*WORK INSTRUCTION:* Among the entries below, copy only the span from the line containing "For training a" through the line containing "Picture size 516". Do so exactly, and skip the pictures.

*LISTED ENTRIES:*
※ ※ ※

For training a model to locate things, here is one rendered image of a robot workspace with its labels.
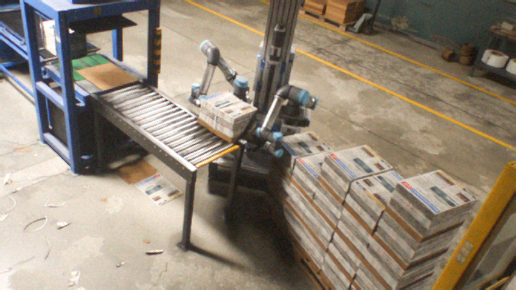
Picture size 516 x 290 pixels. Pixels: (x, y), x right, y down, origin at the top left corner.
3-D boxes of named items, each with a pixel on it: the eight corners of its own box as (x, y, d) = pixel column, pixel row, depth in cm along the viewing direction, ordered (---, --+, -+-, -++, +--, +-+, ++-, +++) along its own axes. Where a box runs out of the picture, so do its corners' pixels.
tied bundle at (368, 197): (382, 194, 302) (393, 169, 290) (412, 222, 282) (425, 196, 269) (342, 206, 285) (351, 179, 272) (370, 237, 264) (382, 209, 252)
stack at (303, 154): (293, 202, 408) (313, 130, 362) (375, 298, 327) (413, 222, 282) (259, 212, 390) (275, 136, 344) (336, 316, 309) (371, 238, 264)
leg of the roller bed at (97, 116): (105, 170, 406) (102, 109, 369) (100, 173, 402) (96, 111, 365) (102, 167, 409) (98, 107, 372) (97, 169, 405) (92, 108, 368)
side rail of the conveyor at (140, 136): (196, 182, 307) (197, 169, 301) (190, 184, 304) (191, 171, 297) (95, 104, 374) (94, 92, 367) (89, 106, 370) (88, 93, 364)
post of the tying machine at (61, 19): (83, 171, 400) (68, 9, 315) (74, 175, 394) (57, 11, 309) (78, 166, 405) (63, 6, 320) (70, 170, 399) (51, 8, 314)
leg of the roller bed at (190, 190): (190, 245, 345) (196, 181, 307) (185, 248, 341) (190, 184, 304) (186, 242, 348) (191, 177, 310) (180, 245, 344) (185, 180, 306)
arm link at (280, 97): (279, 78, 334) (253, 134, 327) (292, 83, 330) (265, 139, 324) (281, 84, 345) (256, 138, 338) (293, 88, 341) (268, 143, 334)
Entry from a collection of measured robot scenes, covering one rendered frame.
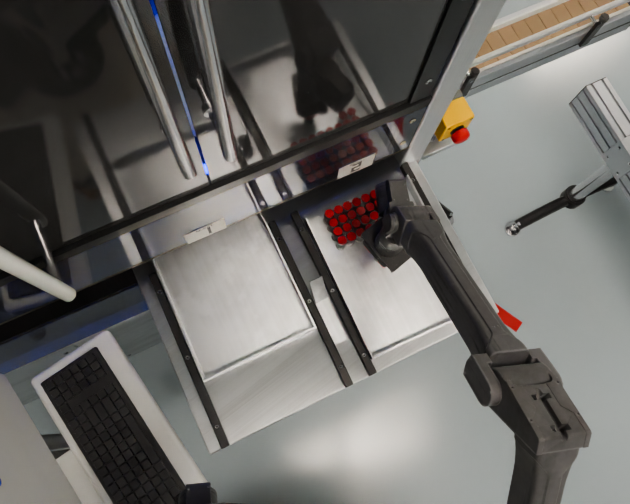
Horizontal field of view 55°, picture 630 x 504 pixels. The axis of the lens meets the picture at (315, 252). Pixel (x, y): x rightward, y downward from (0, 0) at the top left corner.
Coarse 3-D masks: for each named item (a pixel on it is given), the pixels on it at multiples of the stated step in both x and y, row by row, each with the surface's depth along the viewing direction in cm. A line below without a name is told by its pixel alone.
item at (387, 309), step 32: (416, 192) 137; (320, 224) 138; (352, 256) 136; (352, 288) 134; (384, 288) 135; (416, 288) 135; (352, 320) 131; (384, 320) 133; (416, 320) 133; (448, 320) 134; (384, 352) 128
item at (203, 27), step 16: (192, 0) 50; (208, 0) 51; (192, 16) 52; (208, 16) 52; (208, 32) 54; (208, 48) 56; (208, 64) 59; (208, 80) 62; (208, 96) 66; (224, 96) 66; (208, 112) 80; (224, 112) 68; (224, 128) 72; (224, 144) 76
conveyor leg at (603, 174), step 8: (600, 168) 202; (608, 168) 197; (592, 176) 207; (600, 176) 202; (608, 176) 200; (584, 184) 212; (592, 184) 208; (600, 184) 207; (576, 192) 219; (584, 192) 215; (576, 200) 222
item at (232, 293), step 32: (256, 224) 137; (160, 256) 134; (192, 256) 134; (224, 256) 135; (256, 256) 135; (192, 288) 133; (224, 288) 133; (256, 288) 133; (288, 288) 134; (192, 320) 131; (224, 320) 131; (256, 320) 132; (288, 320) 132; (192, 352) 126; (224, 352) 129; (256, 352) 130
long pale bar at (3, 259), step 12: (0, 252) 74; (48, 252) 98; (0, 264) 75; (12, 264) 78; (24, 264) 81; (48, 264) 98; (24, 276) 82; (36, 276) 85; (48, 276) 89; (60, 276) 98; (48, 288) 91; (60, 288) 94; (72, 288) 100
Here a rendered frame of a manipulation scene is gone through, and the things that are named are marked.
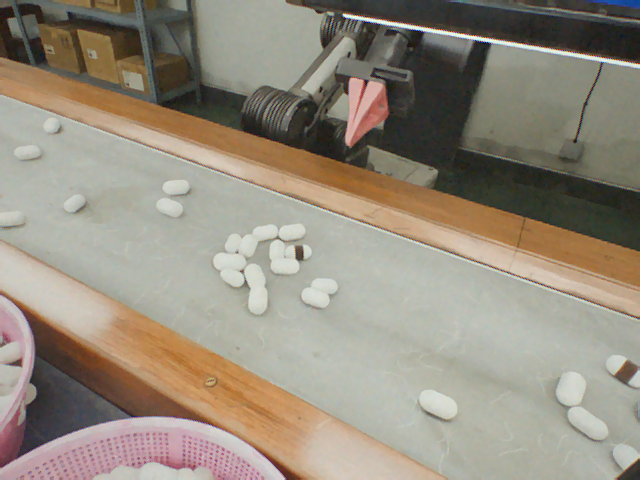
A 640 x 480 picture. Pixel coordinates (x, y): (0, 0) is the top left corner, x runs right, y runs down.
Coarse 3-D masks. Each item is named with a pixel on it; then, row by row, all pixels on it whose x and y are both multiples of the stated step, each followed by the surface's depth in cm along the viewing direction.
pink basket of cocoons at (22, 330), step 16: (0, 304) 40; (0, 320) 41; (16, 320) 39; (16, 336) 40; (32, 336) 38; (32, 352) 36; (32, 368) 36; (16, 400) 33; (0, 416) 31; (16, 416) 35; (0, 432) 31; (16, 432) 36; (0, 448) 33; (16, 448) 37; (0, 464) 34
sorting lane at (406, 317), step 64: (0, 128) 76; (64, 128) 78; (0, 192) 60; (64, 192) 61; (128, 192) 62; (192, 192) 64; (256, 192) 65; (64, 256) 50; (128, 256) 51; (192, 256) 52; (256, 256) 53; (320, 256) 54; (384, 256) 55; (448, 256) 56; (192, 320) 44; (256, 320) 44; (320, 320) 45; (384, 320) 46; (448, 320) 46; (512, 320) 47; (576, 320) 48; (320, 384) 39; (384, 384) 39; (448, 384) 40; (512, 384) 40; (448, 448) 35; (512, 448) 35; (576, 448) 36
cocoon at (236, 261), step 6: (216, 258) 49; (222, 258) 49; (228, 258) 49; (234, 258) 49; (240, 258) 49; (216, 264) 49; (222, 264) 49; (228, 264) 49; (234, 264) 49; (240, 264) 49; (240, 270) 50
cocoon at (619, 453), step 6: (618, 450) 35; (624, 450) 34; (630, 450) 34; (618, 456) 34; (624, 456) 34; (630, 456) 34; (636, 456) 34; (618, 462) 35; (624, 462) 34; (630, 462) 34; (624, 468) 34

※ ※ ※

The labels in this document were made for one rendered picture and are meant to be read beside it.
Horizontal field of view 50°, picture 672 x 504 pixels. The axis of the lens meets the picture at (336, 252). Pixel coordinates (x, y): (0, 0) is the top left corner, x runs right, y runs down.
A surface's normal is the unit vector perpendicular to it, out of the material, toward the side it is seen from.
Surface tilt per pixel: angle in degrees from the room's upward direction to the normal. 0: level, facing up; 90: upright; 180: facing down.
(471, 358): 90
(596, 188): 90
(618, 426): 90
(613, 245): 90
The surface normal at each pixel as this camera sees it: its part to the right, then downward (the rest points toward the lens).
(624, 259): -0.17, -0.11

※ ※ ※

*COMPLETED TASK:*
For training a model to locate things, here is one rendered image of a robot workspace with its labels.
Picture size 516 x 290 pixels. Pixels: (x, y), x right, y down, origin at the top left corner.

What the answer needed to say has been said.